Personal information
- Full name: Anton Oleksandrovych Salabay
- Date of birth: 12 June 2002 (age 23)
- Place of birth: Kyiv, Ukraine
- Height: 1.87 m (6 ft 1+1⁄2 in)
- Position: Midfielder

Team information
- Current team: Kolos Kovalivka
- Number: 17

Youth career
- 2016: Zmina-Obolon Kyiv
- 2016–2017: Troyeshchyna Kyiv
- 2017–2018: Favoryt Boryspil
- 2018–2019: Kolos Kovalivka

Senior career*
- Years: Team / Apps / (Gls)
- 2019–: Kolos Kovalivka / 55 / (6)
- 2022–2023: → Dinaz Vyshhorod (loan) / 15 / (2)
- 2025: → Vorskla Poltava (loan) / 10 / (0)

= Anton Salabay =

Ukrainian footballer

Anton Salabay (Антон Олександрович Салабай; born 12 June 2002) is a Ukrainian professional footballer who plays as a midfielder for Kolos Kovalivka.

==Career==
Salabay is a product of the different youth sportive school systems from Kyiv and Kyiv Oblast and competed for these teams in the Ukrainian Youth Football League.
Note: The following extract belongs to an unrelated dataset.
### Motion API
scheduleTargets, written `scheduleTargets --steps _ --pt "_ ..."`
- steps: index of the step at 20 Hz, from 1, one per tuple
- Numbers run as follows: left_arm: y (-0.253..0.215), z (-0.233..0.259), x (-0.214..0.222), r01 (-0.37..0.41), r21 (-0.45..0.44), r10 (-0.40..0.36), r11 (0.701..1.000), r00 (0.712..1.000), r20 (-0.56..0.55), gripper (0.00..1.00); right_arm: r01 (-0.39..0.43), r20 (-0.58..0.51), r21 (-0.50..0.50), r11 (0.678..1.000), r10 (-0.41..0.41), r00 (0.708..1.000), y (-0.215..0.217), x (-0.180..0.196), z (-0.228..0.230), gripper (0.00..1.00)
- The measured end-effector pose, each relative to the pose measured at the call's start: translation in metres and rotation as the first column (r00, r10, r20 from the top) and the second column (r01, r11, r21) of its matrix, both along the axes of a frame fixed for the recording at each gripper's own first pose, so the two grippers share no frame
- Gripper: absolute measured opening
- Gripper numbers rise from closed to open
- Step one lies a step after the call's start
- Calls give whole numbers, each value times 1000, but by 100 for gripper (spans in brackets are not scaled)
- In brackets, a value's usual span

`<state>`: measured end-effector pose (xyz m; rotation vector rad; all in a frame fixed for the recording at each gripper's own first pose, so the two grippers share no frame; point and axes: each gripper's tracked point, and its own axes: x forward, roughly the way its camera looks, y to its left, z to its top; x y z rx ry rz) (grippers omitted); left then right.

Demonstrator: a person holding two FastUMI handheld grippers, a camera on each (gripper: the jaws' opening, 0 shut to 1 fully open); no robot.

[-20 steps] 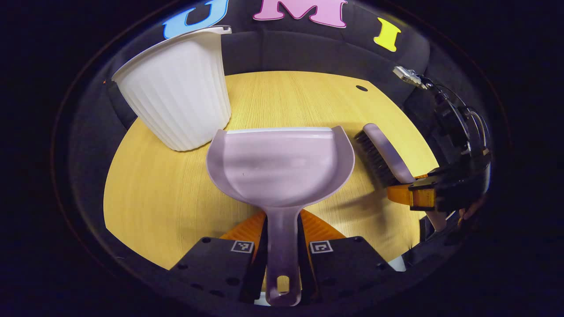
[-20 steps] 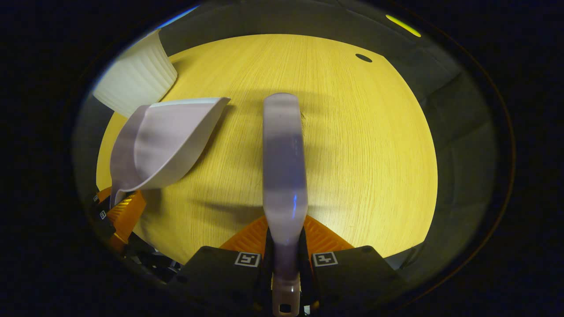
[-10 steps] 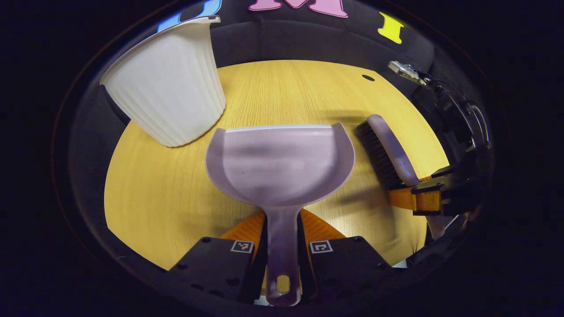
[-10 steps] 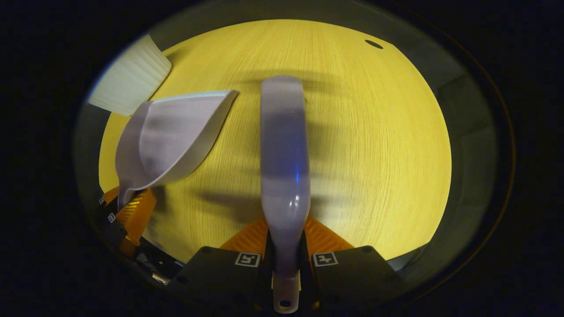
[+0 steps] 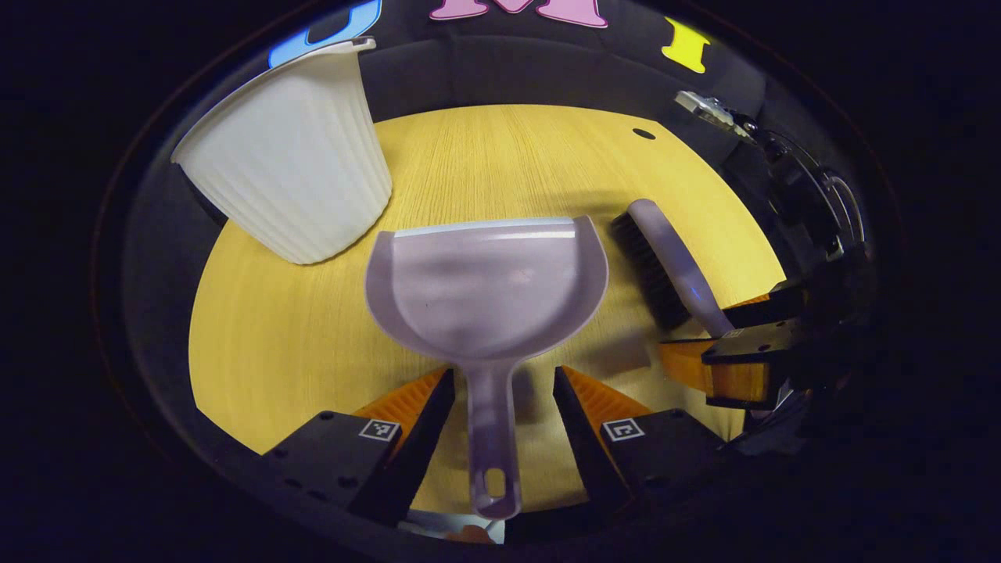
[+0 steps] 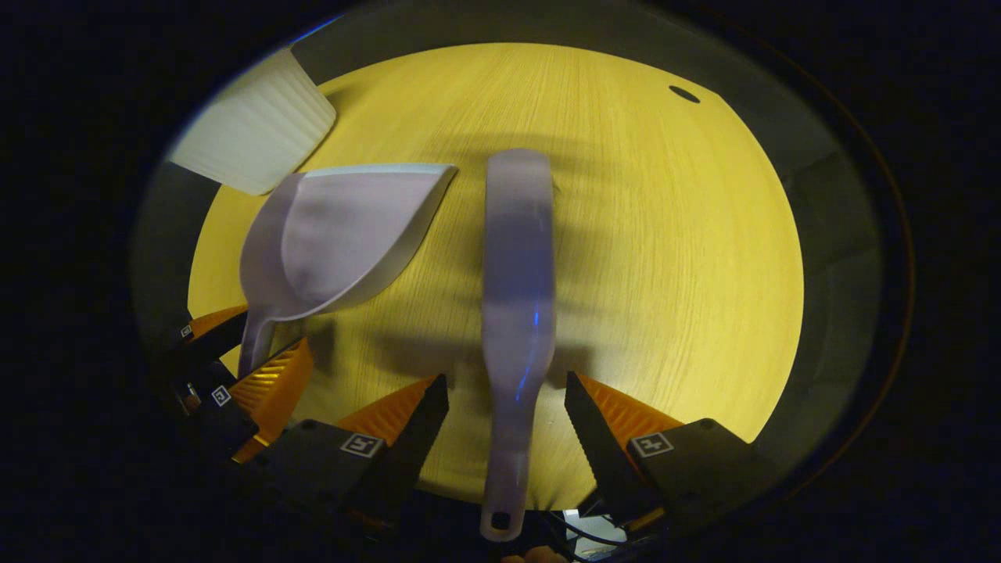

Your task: Pick up the small broom and dustpan from the desktop, sweep the trash into the dustpan with the broom, and then empty the trash into the garbage bin.

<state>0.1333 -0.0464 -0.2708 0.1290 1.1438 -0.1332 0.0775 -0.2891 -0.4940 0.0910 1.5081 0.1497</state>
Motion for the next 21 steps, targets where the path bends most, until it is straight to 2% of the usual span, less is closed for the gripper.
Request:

In August 2019, he joined the main-squad of a newly promoted Ukrainian Premier League side FC Kolos Kovalivka and made his debut for its in the home losing match against FC Dynamo Kyiv on 9 May 2021 in the Ukrainian Premier League as a second half-time substituted player.